By Geri Stengel, Forbes Contributor
The number of $1 million, women-owned business grew by 42% between 2007 and 2018, according to the 2018 American Express State of Women-Owned Businesses*. That’s far faster than the growth of businesses in general — 12%. Still, only 1.6% of women entrepreneurs leap past the $1 million marker.
“I see a lot of women-owned business get stuck at the micro-enterprise level,” said Nathalie Molina Niño author of Leapfrog: The New Revolution for Women Entrepreneurs. To get ahead in the workforce, women have had to play by the rules. Getting past $1 million in revenue requires breaking the rules.
As the daughter of immigrant entrepreneurs, she saw what it took to succeed. Her initial career path was engineering but life took her in another direction. While in grad school, Molina Niño started her first tech company. Over the next 15 years of her tech career, she started four more. She helped grow one company into a $100 million multinational business operation in 30+ countries. Molina Niño has also worked as an entrepreneur and intrapreneur with some of the largest and best known companies in the world, including Disney, Microsoft, MTV, The Discovery Channel, Mattel.

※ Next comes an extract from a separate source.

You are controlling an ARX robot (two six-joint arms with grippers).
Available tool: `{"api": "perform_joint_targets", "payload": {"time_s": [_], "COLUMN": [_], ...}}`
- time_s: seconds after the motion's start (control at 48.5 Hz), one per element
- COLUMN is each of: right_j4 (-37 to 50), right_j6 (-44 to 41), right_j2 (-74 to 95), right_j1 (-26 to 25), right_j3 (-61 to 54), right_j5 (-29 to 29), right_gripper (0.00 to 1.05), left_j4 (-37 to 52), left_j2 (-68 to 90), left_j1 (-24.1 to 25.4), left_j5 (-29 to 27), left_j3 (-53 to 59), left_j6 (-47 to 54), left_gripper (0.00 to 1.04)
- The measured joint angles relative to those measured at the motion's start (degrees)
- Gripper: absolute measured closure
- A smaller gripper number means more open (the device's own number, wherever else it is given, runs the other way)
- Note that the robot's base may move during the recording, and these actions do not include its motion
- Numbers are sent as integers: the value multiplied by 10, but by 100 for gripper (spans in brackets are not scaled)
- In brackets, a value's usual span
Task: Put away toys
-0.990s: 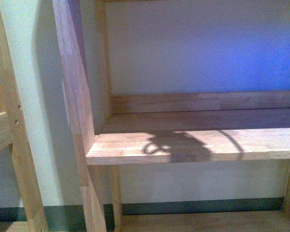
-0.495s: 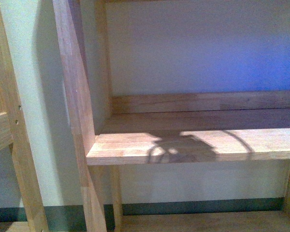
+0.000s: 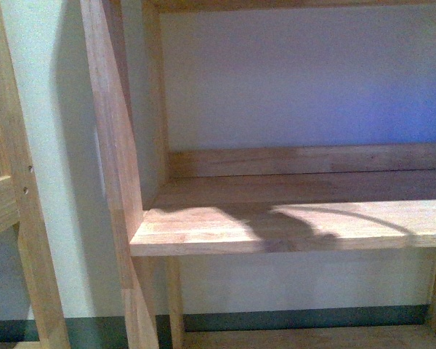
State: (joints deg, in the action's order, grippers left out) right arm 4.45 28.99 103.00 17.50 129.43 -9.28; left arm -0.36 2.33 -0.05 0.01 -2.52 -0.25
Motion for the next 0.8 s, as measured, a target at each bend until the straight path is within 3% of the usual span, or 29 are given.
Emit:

“I left the tech world pretty tired of being the only woman in the room and pretty tired of being the only Latina, not just in the room but in the building,” said Molina Niño. She cofounded the Center for Women Entrepreneurs at Columbia that sits inside the Athena Center at Barnard College. After several years, she realized that it’s not education that is holding women entrepreneurs back, it’s lack of capital.
Molina Niño launched Brava Investment — a holding company like Warren Buffett’s Berkshire Hathaway. Instead of looking for ROI by flipping a company — selling the company or going public — Brava keeps a company to bring value to it and makes money from the dividends the company pays shareholders. Brava’s focus is on later-stage companies that make an economic impact on women at scale.
The purpose of Leapfrog is to the support the other 99% of women-owned businesses that don’t receive equity investments. Molina Niño shared six of her 50 tips with me.
- Play your woman card
So many resources are available to women. Access them.
- Worship the Franchise
Molina Niño quotes her friend Kat Cole, group president of Focus Brands, a franchisor of well-known brands such as Carvel, Cinnabon and Auntie Anne’s “[Franchising] is a way of being in business for yourself but not by yourself.” It’s a way to get a roadmap and a whole crew of people whose job it is to make you successful. The concept is applicable even if you don’t want to be franchisee or franchisor. “Great businesses that scale well tend to look a little like franchises,” said Molina Niño. To scale, they make profit a repeatable process by designing it into the business model from the get-go.